BEGIN Extracted records

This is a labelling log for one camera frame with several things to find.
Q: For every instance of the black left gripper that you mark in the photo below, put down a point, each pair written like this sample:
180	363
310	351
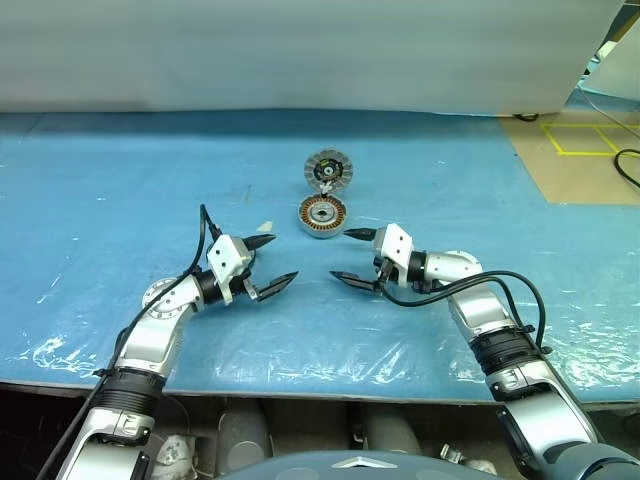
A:
240	281

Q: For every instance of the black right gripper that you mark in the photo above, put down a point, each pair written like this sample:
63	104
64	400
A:
384	268

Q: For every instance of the silver motor stator copper windings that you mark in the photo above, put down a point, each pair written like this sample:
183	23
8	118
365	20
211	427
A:
322	215

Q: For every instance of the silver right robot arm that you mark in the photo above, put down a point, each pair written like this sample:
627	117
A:
480	310

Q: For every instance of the small beige tape piece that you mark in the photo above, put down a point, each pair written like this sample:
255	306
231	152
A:
267	226

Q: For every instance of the blue plastic table cover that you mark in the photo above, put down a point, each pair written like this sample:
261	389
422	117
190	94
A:
150	175

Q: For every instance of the grey rounded cylinder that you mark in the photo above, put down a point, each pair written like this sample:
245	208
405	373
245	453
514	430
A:
245	435
392	430

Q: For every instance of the grey robot torso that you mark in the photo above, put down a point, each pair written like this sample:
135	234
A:
300	470

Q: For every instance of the white crumpled bag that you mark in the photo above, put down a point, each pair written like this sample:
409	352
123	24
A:
175	455

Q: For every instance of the large white backdrop board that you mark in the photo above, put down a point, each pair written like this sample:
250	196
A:
300	50

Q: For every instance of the brown cardboard floor sheet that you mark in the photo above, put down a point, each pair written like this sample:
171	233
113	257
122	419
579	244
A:
575	175

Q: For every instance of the small white panel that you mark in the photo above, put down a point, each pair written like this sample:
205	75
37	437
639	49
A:
617	65

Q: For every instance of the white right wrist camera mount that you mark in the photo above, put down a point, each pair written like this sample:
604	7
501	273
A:
397	245

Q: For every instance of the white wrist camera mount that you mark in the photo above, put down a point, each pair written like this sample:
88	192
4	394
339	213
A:
397	245
225	252

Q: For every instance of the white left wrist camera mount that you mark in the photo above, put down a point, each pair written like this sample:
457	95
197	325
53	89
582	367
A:
225	252

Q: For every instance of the small metal bracket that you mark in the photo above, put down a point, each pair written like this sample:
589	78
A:
465	460

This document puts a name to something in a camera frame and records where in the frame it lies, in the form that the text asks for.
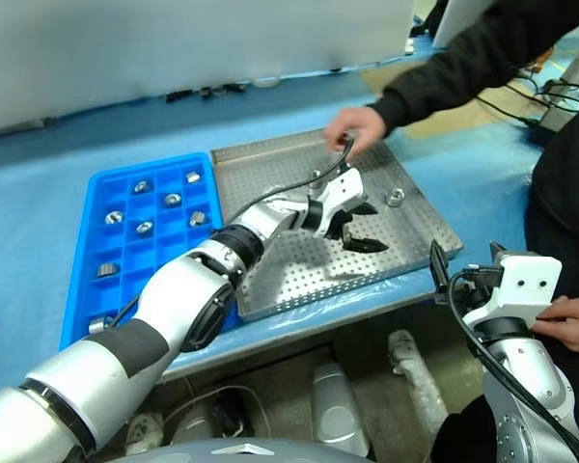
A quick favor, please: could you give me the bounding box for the thin white cable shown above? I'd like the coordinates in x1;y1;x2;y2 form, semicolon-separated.
158;375;271;435

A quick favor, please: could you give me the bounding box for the blue compartment tray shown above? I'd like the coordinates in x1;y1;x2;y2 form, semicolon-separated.
58;151;240;352

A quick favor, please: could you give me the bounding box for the white panel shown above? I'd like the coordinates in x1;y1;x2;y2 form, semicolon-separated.
431;0;506;49

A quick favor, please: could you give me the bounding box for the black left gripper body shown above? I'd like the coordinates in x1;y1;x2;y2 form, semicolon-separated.
326;204;364;243

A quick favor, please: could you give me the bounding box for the perforated metal tray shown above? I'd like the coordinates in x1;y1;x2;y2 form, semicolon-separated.
210;125;465;323

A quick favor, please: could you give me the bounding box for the person's left hand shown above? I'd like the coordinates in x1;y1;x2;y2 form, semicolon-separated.
530;294;579;353

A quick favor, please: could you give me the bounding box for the white backdrop board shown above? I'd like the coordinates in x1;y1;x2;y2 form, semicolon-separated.
0;0;416;141

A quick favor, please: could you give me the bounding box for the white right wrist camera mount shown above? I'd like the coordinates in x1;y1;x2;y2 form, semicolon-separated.
462;254;564;334

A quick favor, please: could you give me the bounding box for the person's black jacket torso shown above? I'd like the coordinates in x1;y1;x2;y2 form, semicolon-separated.
524;110;579;411

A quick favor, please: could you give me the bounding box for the brown cardboard sheet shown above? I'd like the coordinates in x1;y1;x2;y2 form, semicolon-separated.
361;62;546;141

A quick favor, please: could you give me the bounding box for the person's right hand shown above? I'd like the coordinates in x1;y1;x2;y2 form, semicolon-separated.
323;105;388;158

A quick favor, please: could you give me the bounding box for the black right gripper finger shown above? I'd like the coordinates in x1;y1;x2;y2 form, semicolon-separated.
489;240;510;266
428;238;451;306

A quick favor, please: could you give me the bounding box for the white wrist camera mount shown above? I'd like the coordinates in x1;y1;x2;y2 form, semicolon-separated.
312;166;371;240
462;254;564;334

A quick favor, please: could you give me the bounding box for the grey rounded leg cover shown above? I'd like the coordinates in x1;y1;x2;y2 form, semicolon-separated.
311;361;371;457
171;409;223;445

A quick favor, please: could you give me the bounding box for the white wrapped tube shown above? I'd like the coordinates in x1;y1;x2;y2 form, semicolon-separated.
124;412;165;457
387;329;450;435

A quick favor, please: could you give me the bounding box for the grey robot torso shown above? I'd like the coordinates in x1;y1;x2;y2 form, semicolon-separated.
96;436;382;463

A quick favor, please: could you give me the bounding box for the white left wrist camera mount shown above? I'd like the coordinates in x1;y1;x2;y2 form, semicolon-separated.
312;166;371;240

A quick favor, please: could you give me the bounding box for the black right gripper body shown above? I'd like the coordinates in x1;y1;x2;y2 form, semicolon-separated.
455;262;504;311

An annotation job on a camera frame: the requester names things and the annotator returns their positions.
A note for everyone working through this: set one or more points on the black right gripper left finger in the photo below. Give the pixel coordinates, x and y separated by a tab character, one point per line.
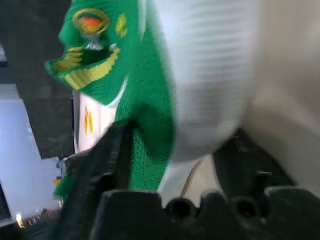
100	162

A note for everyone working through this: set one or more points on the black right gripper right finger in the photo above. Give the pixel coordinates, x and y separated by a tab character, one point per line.
245	165

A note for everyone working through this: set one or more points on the green and white plush toy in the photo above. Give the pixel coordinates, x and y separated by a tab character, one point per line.
150	87

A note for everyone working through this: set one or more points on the white tag yellow print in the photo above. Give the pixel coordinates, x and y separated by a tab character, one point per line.
90	120

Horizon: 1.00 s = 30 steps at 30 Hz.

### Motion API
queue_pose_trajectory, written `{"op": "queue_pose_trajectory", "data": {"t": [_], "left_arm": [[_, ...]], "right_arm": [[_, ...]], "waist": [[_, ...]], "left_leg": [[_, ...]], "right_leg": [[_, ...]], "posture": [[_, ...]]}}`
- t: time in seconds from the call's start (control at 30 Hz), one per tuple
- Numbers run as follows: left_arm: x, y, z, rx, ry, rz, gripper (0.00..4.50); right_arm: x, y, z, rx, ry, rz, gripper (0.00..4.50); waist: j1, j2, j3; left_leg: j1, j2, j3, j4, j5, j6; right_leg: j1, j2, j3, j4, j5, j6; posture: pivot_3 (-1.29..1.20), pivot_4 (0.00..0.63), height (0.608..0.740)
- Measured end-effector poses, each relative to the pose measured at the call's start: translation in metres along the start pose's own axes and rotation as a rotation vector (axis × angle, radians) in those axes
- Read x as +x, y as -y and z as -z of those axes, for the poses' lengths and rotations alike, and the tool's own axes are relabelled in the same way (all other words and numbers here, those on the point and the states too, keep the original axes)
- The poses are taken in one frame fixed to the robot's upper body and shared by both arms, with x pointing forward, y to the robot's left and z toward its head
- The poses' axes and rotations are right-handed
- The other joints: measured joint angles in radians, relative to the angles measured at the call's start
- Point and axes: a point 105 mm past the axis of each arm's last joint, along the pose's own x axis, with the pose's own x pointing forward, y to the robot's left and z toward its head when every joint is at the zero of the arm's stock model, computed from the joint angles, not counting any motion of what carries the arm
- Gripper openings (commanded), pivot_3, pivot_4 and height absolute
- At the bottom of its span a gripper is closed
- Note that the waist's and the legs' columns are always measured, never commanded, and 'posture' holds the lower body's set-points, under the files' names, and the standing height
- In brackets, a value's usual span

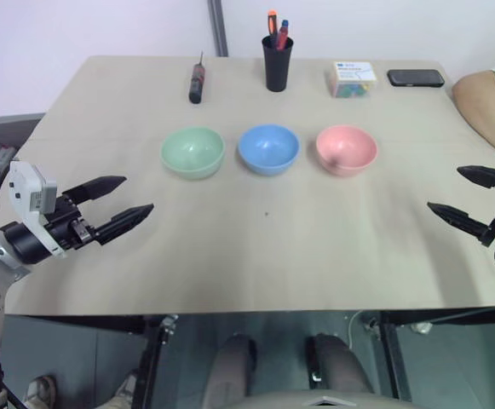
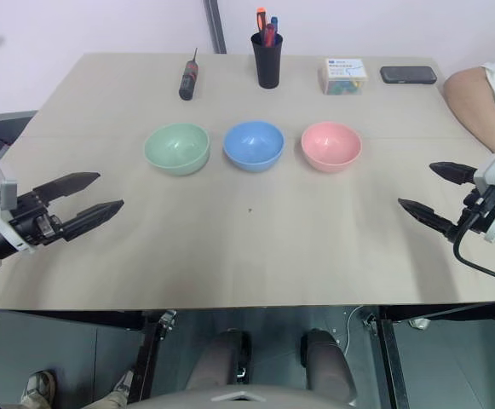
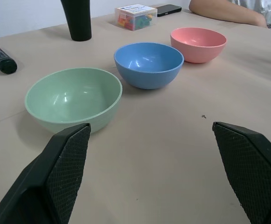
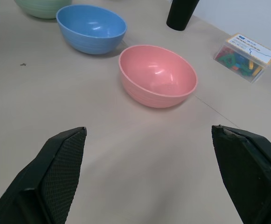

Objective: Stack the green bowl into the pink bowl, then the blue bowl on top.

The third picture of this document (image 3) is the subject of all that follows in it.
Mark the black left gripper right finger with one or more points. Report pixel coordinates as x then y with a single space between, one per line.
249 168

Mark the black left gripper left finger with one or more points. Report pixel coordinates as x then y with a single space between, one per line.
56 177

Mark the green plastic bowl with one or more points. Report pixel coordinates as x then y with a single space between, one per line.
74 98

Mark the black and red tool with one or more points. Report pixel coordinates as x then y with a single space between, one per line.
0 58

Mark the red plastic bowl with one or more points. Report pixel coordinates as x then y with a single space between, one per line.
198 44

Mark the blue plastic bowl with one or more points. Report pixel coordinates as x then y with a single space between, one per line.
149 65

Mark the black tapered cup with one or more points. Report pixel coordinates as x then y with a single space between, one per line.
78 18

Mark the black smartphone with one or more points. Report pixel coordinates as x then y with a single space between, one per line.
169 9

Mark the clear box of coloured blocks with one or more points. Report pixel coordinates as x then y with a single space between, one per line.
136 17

END Extracted records

◆ Exercise directions: Above are the records. Copy every line in them holding "pointing".

◆ Answer section:
- The poses are taken in one frame fixed to the robot's upper body and shared by both arms, with x pointing forward, y to the robot's left and z toward its head
- Point and axes: a point 105 mm past the axis of each arm's last joint, along the pose's own x axis, with the pose's own x pointing forward, y to the robot's left and z toward its head when every joint is at the zero of the arm's stock model, computed from the joint angles, not counting any motion of what carries the arm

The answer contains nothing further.